After the main adventure is over, players can play the game's two bonus chapters. Each of these feature new mechanics not found in the main game, and feature twists on familiar enemies. For example, the 'Shard of Life' expansion has enemies that shatter when defeated, but manage to reform after a few turns have passed. It's a really smart way to re-use enemies, and allows the team to make another chapter filled with fresh ideas.
Finally, 'Lara Croft GO' on PlayStation platforms features an exclusive chapter called 'Mirror of Spirits.' Developed by KO-OP Mode, which is the studio behind the upcoming PlayStation VR title 'GNOG,' this excellent chapter takes the difficulty to a new level. It does this by introducing two really cool mechanics: levers that are activated by line of sight, and an alternate world mechanic that has the player controlling two versions of Lara Croft at once. The latter is really trippy, but it was really rewarding figuring out two different puzzles by using the same movements.
The Video: Sizing Up the Picture
Visually, 'Lara Croft GO' shares a lot in common with 'Hitman GO,' although it foregoes the board game aesthetic. This gives the team at Square Enix Montreal more freedom, as they are able to create sprawling worlds, include vertical movement, and have Lara explore gigantic caverns in a highly stylized world. It's really a visual treat, and the game is constantly teasing future levels in the background that helps to make the level-based game feel connected.
The Audio: Rating the Sound
The soundtrack for 'Lara Croft GO' was composed by Pixel Audio, and it's pretty different from what what typically accompanies Lara's adventures. Instead of grand musical numbers, most of the music is composed of ambient noise and the soundtrack is rather low-key. It really helps create a great vibe to the game, though, as the sounds of Lara shooting snakes and climbing rocks really shine in comparison. It's worth noting that the music does get pretty intense for the game's stellar boss fight, so it knows when to really amp the volume up and make a moment feel even more special.

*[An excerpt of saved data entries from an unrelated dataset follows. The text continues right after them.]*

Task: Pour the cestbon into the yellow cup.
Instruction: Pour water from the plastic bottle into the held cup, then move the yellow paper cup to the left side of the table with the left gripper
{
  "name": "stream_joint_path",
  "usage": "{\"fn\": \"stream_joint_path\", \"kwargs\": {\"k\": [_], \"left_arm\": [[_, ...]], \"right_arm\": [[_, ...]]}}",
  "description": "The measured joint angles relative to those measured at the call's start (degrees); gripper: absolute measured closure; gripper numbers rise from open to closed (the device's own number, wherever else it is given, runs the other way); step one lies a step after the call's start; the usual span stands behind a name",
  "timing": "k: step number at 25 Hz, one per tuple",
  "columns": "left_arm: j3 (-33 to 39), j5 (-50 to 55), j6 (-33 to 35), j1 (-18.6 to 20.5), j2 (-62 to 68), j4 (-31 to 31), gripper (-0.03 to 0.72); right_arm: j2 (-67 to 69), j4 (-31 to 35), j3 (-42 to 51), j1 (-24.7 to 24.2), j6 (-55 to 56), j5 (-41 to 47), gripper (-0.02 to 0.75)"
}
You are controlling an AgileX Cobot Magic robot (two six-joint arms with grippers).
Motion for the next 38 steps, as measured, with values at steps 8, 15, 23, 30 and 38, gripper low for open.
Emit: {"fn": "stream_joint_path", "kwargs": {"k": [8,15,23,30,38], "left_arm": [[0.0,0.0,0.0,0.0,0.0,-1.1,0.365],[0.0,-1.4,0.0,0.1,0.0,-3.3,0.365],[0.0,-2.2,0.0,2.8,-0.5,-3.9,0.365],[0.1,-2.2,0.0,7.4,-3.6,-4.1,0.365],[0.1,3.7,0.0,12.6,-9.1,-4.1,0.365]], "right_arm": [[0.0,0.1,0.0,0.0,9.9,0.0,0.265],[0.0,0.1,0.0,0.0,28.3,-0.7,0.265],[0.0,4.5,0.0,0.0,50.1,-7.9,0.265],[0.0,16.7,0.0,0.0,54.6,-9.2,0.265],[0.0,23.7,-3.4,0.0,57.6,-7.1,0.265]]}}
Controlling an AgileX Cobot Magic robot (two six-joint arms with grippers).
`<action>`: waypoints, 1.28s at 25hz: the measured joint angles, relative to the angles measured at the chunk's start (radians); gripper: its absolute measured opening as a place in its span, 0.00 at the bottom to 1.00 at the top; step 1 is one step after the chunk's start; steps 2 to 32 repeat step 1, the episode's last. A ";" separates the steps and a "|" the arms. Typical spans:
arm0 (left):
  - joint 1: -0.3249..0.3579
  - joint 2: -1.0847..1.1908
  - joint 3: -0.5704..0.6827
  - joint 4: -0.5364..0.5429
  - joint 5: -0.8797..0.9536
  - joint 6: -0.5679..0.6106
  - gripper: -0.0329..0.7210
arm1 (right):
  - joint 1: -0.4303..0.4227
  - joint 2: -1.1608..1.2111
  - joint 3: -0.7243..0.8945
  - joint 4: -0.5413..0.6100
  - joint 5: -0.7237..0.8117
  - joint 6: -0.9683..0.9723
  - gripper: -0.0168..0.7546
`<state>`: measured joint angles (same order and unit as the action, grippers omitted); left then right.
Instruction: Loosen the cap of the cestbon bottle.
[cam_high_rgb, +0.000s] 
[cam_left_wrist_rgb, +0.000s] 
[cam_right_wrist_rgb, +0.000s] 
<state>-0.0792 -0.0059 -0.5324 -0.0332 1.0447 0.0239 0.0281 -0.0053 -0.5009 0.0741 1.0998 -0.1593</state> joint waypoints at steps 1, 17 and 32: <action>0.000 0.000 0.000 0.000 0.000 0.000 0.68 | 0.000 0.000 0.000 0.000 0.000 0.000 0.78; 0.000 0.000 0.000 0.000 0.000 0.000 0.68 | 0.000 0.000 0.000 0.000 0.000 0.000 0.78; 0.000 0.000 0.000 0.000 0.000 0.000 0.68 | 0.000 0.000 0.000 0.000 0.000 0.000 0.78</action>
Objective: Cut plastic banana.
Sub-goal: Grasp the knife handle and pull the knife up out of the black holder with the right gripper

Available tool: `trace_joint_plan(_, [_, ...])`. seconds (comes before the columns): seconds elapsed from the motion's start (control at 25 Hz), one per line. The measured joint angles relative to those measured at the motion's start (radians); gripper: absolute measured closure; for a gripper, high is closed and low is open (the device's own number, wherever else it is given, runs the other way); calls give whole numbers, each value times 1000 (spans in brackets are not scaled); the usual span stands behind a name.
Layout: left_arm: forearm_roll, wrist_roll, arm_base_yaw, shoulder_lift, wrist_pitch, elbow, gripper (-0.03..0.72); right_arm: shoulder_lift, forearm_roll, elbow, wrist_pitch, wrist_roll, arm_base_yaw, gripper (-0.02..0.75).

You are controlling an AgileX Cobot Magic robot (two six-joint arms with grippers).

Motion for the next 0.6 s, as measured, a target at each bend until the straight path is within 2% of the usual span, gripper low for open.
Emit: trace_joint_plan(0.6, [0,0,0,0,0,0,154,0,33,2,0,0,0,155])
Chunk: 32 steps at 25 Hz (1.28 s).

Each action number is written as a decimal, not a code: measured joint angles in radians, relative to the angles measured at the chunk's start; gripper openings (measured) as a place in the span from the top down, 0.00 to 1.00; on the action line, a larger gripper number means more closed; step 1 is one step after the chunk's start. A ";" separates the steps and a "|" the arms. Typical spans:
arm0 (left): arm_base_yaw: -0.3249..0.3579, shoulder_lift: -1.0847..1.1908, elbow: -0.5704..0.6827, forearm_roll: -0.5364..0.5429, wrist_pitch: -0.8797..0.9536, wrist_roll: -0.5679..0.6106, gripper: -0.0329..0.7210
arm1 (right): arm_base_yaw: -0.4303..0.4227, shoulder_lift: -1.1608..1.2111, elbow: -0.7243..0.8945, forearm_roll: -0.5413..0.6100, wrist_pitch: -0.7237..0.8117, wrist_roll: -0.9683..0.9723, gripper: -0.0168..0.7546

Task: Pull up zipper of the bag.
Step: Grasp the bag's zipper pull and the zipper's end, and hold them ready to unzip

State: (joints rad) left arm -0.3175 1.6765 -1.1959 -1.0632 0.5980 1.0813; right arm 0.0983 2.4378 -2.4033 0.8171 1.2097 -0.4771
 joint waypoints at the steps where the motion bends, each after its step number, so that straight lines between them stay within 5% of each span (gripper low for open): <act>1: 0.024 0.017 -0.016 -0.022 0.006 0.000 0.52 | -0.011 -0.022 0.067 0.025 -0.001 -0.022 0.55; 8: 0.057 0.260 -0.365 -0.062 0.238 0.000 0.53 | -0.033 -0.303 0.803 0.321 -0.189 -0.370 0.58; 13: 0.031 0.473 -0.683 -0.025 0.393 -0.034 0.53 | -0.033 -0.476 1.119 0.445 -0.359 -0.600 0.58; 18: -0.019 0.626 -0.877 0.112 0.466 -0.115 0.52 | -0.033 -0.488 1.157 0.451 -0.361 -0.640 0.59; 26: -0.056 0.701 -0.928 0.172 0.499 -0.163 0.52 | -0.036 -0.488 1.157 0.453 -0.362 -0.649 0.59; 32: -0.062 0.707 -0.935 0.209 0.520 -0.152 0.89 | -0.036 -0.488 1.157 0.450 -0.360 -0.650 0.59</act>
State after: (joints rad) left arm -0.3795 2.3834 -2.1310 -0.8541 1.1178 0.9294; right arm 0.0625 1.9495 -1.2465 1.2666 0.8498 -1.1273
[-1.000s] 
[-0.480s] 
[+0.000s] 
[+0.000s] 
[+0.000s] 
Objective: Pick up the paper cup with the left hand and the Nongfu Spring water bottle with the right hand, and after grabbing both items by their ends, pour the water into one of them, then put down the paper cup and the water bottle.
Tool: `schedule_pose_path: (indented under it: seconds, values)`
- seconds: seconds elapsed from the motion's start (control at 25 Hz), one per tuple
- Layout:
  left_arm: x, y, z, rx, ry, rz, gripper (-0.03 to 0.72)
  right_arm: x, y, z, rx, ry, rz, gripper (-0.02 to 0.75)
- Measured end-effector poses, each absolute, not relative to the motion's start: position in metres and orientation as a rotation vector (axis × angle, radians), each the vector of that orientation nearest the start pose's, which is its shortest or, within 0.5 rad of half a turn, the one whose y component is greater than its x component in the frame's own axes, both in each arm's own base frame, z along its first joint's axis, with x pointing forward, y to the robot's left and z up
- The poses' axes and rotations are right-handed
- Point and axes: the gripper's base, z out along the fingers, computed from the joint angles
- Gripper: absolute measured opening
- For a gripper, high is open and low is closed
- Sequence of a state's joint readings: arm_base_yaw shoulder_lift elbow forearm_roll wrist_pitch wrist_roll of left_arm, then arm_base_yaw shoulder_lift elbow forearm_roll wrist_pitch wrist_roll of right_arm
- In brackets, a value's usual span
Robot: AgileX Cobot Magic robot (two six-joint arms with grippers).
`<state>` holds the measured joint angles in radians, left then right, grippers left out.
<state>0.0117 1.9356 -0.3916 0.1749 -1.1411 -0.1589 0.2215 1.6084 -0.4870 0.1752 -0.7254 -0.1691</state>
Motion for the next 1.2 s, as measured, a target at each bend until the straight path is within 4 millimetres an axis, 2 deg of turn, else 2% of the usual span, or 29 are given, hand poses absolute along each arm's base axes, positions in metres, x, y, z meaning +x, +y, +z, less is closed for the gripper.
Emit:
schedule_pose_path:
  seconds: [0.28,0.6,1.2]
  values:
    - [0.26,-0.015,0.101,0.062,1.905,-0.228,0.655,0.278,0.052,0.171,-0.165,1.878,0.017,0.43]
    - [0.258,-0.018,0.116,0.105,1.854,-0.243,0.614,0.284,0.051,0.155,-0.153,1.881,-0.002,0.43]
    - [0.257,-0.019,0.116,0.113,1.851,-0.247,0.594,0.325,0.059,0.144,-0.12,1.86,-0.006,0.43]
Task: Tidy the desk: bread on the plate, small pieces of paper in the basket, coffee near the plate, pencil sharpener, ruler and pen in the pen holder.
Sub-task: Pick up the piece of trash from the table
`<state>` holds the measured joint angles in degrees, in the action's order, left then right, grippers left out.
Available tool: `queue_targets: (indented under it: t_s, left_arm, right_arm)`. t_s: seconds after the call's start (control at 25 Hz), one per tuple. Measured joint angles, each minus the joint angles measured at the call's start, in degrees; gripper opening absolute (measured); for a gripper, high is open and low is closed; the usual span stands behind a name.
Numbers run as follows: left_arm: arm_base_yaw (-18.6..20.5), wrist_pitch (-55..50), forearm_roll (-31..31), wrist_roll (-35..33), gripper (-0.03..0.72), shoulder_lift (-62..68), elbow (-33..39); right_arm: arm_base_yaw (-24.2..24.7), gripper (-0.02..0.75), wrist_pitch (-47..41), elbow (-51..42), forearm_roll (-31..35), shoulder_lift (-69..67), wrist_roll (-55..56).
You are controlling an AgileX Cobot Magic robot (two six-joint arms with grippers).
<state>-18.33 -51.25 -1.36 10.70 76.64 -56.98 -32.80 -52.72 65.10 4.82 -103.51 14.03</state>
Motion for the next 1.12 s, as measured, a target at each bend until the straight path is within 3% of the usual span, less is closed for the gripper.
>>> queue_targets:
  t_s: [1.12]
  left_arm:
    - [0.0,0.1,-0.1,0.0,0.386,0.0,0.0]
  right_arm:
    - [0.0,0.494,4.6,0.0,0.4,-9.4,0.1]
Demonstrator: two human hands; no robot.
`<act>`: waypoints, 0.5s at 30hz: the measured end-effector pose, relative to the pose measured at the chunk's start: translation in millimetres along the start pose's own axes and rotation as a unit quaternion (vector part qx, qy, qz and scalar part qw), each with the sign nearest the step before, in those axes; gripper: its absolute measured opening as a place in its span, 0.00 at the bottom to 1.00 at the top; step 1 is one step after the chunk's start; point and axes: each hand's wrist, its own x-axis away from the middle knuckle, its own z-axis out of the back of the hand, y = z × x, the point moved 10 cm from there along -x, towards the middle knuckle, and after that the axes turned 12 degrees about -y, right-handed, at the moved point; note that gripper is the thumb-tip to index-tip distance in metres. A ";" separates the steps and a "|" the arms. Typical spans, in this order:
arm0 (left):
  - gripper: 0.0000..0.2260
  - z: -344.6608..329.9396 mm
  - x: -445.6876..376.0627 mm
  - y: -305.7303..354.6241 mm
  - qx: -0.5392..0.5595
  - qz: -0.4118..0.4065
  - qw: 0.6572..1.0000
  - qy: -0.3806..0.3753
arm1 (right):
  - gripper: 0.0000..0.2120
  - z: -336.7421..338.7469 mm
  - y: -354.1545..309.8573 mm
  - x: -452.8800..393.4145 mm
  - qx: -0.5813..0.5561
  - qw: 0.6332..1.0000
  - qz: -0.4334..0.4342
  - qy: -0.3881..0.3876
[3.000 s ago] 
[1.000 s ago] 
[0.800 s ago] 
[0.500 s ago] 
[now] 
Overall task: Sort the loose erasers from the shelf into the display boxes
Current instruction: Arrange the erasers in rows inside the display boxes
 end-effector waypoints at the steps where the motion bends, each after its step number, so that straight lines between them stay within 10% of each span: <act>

Unlike 'Hitman GO,' Square Enix Montreal didn't add multiple mission objectives in each level here. That means there isn't nearly as much reason to replay levels, and there's no joy of finishing a level in the minimum amount of moves. In its place are a series of collectibles that can be found in each level (and can be selected with the right analog stick) that unlock various outfits for Lara to wear. It's a cool extra, but it really pales in comparison to the studio's last outing.
The successor to 'Hitman GO' manages to perfectly mesh what made that game a mobile hit and what players love about the 'Tomb Raider' series. It's due to this that 'Lara Croft GO' has its own unique identity. There are a few issues, such as the puzzles becoming overly complex near the end and the lack of replayability, but it's still very much a game that's worth 'Tomb Raider' fans' time and money.